**Work request**
Check each line of the listing for the string "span". Copy those where it appears.

**Raw data**
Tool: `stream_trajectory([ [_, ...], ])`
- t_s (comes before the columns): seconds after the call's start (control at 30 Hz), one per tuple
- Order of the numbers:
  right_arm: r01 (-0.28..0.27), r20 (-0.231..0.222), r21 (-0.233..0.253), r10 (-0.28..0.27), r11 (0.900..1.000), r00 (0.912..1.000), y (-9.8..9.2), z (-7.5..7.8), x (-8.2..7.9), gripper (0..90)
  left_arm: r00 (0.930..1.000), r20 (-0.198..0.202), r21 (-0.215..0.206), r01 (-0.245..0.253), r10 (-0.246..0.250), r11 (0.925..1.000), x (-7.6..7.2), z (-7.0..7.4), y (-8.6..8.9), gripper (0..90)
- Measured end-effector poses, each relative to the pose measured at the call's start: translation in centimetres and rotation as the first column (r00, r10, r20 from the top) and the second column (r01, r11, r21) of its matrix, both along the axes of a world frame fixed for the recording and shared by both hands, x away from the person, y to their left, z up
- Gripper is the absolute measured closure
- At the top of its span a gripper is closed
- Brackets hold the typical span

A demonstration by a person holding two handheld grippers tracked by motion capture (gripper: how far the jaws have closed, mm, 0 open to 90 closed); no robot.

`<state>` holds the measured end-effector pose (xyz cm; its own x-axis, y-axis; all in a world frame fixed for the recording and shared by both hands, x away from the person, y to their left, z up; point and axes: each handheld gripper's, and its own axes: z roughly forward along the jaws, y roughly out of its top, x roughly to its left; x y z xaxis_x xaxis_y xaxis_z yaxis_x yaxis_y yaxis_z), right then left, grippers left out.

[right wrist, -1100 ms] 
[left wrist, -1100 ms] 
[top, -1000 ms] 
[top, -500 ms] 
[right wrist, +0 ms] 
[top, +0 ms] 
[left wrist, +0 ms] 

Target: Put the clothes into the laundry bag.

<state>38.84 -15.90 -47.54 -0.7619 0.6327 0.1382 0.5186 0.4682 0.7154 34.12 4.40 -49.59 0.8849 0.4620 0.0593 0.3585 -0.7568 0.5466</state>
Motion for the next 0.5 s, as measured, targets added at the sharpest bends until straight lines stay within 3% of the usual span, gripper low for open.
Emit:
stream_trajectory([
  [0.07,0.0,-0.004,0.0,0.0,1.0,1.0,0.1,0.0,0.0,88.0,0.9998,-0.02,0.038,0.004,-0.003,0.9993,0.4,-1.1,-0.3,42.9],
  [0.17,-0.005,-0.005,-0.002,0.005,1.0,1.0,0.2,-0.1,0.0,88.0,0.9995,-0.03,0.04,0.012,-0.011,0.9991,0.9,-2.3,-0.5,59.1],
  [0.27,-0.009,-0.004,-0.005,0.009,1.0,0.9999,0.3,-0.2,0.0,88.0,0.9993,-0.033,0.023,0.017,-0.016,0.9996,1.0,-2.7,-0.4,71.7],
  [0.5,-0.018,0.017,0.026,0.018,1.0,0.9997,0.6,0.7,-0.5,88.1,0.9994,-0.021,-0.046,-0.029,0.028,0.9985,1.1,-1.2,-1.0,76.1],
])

**Exercise answer**
- At the top of its span a gripper is closed
- Brackets hold the typical span
Motion for the next 0.5 s, as measured, targets added at the sharpest bends until straight lines stay within 3% of the usual span, gripper low for open.

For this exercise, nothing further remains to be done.